Alright, that title doesn't really work, but one thing I've encountered quite frequently is that the terms "single-line mode" and "multi-line mode" seem to cause no end of confusion for the vast majority of regex users. Many guides try to explain the terms based on some description of lines, or other unrelated issues. I won't, because I think that's highly misleading. In fact, I shunned the terms in RegexPal in favor of the hopefully more descriptive "dot matches all" (instead of single-line) and "^$ match at line breaks" (instead of multi-line). Another sensible name I've seen used for multi-line mode is "enhanced line-anchor mode".
The first important thing to understand is that single-line and multi-line modes have nothing to do with each other. Hence, they can be applied independently — e.g., sometimes it makes sense to use both at the same time. Single-line mode changes the meaning of the dot, while multi-line mode changes the meaning of ^
and $
. There are no other side effects. This means that if your regex does not contain one of those three metacharacters (.
, ^
, $
), neither modifier has any impact (except possibly confusing other people who read your regexes).
Let's get more specific…
- Dot (
.
) matches all characters except newlines. In single-line mode, it matches all characters. - Caret (
^
) matches the position at the beginning of the string. In multi-line mode, it additionally matches the position just after newlines. - Dollar (
$
) matches the position at the end of the string. With most regex flavors, it also matches just before a string-ending newline. In multi-line mode, it additionally matches the position just before newlines (not only string-ending newlines).
As for exactly which characters are considered newline characters, that is regex-flavor and character-encoding specific. See my last post, JavaScript, Regex, and Unicode, for a precise JavaScript definition.
Finally, although single-line and multi-line modifiers are standard in most Perl-derivative regex flavors, there are a couple notable exceptions.
- JavaScript does not have a single-line modifier. Use
[\S\s]
instead of a dot if you want to match any character including newlines. And for the love of god, don't use(.|\r|\n)

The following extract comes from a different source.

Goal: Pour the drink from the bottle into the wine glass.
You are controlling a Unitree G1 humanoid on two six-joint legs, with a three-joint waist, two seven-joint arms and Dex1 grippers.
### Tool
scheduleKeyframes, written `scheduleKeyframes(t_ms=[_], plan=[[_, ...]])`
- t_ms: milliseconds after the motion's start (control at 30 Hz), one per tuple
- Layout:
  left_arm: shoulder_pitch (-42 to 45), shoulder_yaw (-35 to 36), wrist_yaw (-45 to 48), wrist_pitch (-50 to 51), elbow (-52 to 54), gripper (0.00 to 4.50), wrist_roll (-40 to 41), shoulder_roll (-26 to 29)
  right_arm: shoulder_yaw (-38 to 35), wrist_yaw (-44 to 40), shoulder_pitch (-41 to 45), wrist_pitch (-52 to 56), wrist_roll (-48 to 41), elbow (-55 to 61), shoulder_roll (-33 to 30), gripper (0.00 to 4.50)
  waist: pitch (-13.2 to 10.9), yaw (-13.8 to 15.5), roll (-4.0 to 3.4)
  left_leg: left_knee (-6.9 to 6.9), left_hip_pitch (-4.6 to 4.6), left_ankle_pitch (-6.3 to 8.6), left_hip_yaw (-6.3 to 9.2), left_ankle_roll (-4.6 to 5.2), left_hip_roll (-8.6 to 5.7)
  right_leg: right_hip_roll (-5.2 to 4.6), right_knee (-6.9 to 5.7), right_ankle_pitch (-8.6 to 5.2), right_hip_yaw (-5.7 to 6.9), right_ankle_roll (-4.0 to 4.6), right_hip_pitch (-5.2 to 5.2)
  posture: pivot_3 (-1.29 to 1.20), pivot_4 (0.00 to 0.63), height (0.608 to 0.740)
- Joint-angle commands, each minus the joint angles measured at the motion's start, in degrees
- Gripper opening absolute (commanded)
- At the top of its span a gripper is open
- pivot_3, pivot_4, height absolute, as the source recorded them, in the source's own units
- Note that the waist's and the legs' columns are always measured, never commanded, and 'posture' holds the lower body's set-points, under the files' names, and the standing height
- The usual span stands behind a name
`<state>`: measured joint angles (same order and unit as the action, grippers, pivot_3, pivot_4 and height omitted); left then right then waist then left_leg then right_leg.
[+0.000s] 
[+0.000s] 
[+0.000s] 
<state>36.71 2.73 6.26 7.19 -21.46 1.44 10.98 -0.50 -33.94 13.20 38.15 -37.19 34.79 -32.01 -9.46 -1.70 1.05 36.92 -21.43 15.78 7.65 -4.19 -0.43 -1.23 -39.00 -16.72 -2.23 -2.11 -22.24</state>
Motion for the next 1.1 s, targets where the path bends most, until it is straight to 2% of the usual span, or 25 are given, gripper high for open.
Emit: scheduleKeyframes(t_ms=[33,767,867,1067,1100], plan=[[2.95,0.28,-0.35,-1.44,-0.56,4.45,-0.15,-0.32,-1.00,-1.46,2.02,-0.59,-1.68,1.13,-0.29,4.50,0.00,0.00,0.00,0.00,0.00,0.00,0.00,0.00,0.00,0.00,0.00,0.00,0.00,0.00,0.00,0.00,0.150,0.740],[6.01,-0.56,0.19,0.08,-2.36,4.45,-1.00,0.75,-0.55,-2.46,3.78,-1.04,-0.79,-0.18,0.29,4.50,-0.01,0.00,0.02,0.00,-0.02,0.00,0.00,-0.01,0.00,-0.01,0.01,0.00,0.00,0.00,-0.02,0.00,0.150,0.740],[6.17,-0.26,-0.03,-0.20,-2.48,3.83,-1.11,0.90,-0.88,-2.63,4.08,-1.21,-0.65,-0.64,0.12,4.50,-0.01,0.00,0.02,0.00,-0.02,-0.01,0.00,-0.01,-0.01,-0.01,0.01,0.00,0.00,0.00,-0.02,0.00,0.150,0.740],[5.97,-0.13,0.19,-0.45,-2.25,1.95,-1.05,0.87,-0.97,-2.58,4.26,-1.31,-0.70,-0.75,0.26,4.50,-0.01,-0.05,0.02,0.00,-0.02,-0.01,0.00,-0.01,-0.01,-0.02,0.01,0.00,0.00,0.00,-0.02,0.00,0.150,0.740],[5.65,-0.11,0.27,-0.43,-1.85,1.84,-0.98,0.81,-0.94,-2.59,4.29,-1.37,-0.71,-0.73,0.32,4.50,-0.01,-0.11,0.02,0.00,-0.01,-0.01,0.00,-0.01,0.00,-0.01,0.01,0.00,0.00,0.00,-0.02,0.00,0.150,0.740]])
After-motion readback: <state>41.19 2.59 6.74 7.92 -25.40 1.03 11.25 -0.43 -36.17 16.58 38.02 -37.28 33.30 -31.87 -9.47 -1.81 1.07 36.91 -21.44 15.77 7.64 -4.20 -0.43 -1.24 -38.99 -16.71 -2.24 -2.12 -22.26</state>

or similar — it's terribly inefficient (especially when repeated infinitely) and doesn't match a couple lesser-used newline characters. - In JavaScript,
$
without/m
matches only the position at the end of the string. It does not match before a string-ending newline. - In Ruby,
^
and$
always match at newlines, and there is no mode to change this. Use\A
and\Z
to match at the beginning and end of the string only. In fact, what Ruby calls multi-line mode (and implements as/m
) is what other regex flavors call single-line mode! Talk about confusing!

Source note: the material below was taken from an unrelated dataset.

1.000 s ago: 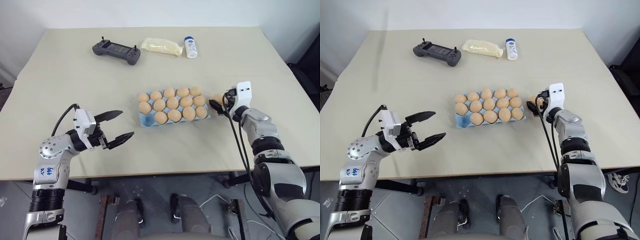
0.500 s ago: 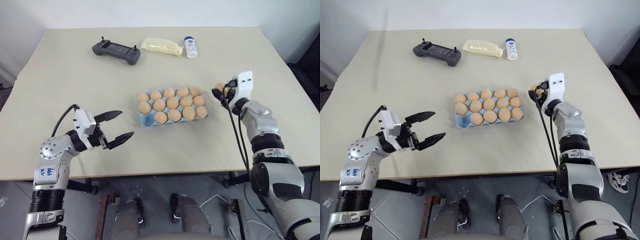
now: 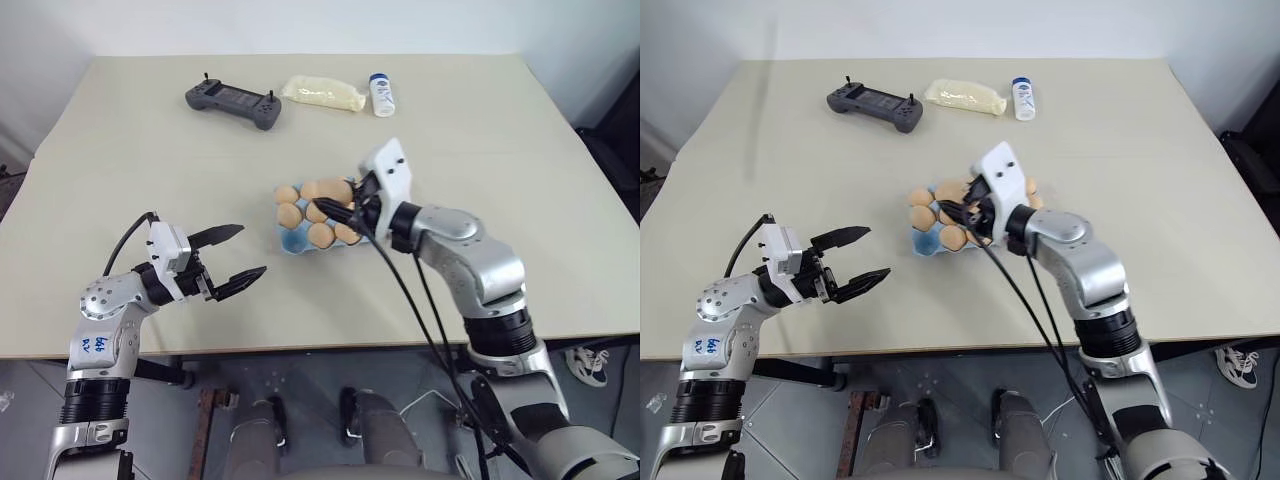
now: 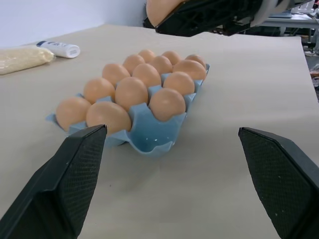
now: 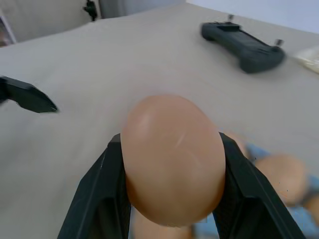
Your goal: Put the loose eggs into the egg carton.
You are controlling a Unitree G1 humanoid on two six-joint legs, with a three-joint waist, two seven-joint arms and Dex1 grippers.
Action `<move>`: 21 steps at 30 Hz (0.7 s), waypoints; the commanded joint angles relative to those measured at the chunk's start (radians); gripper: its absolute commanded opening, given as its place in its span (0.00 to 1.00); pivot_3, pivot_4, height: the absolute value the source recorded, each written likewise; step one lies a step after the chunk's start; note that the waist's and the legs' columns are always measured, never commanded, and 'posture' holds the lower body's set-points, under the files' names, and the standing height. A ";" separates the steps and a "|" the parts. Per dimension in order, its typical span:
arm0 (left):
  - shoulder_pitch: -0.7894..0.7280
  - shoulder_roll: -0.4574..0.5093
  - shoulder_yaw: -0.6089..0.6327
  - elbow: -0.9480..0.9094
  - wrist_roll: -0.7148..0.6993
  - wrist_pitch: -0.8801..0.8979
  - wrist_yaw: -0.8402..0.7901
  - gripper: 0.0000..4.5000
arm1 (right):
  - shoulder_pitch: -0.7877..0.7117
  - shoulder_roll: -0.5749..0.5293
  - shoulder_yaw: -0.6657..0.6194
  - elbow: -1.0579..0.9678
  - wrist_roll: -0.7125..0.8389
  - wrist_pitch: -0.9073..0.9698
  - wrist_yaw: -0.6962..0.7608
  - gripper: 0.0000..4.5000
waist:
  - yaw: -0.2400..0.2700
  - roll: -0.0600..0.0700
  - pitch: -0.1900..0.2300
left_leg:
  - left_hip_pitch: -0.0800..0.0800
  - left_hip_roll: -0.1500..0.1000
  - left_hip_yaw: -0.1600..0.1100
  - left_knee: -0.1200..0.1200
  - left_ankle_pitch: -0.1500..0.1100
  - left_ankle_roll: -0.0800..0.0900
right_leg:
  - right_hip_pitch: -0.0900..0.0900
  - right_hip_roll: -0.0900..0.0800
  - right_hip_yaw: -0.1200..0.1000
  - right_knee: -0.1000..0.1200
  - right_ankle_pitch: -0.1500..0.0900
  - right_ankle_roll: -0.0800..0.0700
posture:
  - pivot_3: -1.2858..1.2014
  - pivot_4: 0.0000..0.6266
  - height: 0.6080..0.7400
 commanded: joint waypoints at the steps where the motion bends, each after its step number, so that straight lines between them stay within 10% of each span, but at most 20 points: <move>1: 0.009 0.016 0.028 -0.007 -0.008 -0.020 0.003 1.00 | 0.000 0.039 0.061 0.012 -0.046 -0.032 -0.028 0.36 | -0.001 0.000 0.000 | 0.000 -0.001 0.000 0.000 0.000 0.000 | 0.000 -0.001 0.000 -0.001 0.000 0.000 | 0.52 0.24 1.00; 12: 0.052 0.033 0.049 -0.061 -0.018 -0.010 0.034 1.00 | -0.035 0.118 0.119 0.196 -0.120 -0.132 -0.011 0.36 | -0.005 0.000 0.000 | -0.001 0.001 0.001 -0.003 -0.001 -0.001 | -0.001 0.001 -0.001 -0.003 0.000 0.000 | 0.52 0.24 1.00; 21: 0.036 0.032 0.046 -0.069 -0.015 0.005 0.046 1.00 | -0.056 0.142 0.103 0.212 -0.116 -0.137 0.009 0.99 | -0.005 0.000 0.000 | -0.001 0.001 0.002 -0.003 -0.001 -0.002 | -0.001 0.001 0.000 -0.003 0.000 0.000 | 0.52 0.24 1.00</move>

Edit: On his blog, Jeffrey Friedl pointed out a related post he'd made on the comp.lang.perl Usenet group back in 1994.
Edit 2: Note that I consider Tcl's "Advanced Regular Expressions" flavor to be more inspired by some features of Perl than actually Perl-derivative. Hence, its peculiarities regarding so-called single-line and multi-line handling are not mentioned here.

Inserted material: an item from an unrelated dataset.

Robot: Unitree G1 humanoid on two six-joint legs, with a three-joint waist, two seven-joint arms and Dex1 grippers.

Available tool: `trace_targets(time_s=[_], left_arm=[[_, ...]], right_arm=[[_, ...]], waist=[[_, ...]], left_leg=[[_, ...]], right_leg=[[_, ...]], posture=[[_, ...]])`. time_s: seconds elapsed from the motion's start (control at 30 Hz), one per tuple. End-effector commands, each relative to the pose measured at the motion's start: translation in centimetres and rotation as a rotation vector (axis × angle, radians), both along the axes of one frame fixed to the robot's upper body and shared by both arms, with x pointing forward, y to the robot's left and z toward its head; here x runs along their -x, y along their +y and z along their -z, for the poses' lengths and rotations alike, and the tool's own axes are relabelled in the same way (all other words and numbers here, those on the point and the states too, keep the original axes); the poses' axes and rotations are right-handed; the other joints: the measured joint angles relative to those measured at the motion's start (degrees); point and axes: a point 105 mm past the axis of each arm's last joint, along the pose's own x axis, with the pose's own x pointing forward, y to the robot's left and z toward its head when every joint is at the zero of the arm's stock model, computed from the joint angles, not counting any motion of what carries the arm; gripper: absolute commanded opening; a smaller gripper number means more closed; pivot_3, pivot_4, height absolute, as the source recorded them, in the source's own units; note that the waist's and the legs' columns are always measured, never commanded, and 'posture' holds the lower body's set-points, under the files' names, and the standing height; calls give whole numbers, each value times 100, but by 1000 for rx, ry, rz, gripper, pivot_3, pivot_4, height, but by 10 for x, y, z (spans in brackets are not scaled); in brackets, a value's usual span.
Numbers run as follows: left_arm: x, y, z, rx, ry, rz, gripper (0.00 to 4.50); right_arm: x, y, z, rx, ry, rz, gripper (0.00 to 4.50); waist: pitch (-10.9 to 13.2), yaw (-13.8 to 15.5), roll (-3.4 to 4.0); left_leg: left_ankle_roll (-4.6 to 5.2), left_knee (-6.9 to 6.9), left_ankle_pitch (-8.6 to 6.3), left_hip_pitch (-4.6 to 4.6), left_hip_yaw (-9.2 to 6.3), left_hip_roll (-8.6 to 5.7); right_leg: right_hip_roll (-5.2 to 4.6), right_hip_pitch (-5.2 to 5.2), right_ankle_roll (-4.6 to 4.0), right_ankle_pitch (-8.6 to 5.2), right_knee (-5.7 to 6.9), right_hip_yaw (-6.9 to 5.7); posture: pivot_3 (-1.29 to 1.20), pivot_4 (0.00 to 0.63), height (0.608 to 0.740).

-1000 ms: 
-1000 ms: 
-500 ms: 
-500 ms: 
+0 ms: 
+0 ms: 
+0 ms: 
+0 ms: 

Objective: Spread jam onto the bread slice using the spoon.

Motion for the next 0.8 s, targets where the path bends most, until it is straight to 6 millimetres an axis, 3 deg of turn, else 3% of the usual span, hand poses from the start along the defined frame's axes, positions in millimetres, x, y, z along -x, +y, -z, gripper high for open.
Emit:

Oh yes! Those two flags are in the top 10 of the least inspired names in the flags history if you discount those weird Windows native method flags that no one can remember. A while ago I was working with a regular expression and I remember having the epiphany: wait a minute! These two options are not mutually exclusive! And I have been using the C# Regex for at least two years.
Steve, great breakdown and explanation. Just out of curiosity, was the selection of [\S\s] arbitrary? Or, would it work just as well as [\W\w], which is what I have done in the past?
Ben, thanks! And yes,
[\S\s]
,[\W\w]
, and[\D\d]
are all equivalent. In ES3 (which only supports the Unicode BMP),[\0-\uffff]
is also equivalent.“JavaScript does not have a single-line modifier. Use [\S\s] instead of a dot if you want to match any character including newlines.”
Thanx a lot for this one… I wasn’t sure of what to use instead of single-line here in javascript.
Python refers to these as “MULTILINE” = “M” and “DOTALL” = “S”.
http://docs.python.org/lib/node46.html
This was really helpful, especially the bit about [\s\S] vs. . in JavaScript. Thanks!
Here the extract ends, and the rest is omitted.